## WHAT YOU NEED TO DO
The result should be every line of the listing that contains "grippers".

## MATERIAL PROVIDED
_ _ _ _

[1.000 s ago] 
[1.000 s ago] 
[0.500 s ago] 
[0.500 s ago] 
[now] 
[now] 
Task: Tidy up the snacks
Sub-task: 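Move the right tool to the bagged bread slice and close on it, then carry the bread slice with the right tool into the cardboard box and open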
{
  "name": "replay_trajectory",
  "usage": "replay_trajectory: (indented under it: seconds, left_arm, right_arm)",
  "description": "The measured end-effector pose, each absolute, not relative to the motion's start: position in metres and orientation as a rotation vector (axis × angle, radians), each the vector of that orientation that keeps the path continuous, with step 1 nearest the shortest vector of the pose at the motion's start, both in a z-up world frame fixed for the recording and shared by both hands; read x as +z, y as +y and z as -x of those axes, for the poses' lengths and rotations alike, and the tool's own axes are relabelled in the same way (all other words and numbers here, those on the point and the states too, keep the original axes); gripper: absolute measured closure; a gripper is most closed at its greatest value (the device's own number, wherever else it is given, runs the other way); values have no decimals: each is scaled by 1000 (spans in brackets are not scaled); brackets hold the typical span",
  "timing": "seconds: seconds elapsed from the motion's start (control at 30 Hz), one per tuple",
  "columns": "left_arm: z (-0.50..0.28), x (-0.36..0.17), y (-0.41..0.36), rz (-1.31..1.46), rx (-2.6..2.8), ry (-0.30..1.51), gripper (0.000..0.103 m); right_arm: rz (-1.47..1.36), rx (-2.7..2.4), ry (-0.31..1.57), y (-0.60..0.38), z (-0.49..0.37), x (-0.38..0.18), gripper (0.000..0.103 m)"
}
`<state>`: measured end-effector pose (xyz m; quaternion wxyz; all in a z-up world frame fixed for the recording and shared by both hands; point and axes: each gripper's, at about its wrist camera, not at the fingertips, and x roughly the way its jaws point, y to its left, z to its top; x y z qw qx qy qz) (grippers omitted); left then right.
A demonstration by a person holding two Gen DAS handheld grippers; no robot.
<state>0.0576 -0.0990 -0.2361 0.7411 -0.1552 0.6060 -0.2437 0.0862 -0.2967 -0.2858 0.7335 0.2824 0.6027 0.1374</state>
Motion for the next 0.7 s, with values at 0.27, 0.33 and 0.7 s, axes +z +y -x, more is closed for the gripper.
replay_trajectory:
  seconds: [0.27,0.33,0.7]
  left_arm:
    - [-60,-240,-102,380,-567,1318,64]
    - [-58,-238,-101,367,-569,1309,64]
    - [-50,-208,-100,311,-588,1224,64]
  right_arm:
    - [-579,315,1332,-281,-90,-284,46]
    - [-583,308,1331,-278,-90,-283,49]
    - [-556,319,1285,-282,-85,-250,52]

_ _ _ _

## OUTPUT OF THE TASK
`<state>`: measured end-effector pose (xyz m; quaternion wxyz; all in a z-up world frame fixed for the recording and shared by both hands; point and axes: each gripper's, at about its wrist camera, not at the fingertips, and x roughly the way its jaws point, y to its left, z to its top; x y z qw qx qy qz) (grippers omitted); left then right.
A demonstration by a person holding two Gen DAS handheld grippers; no robot.

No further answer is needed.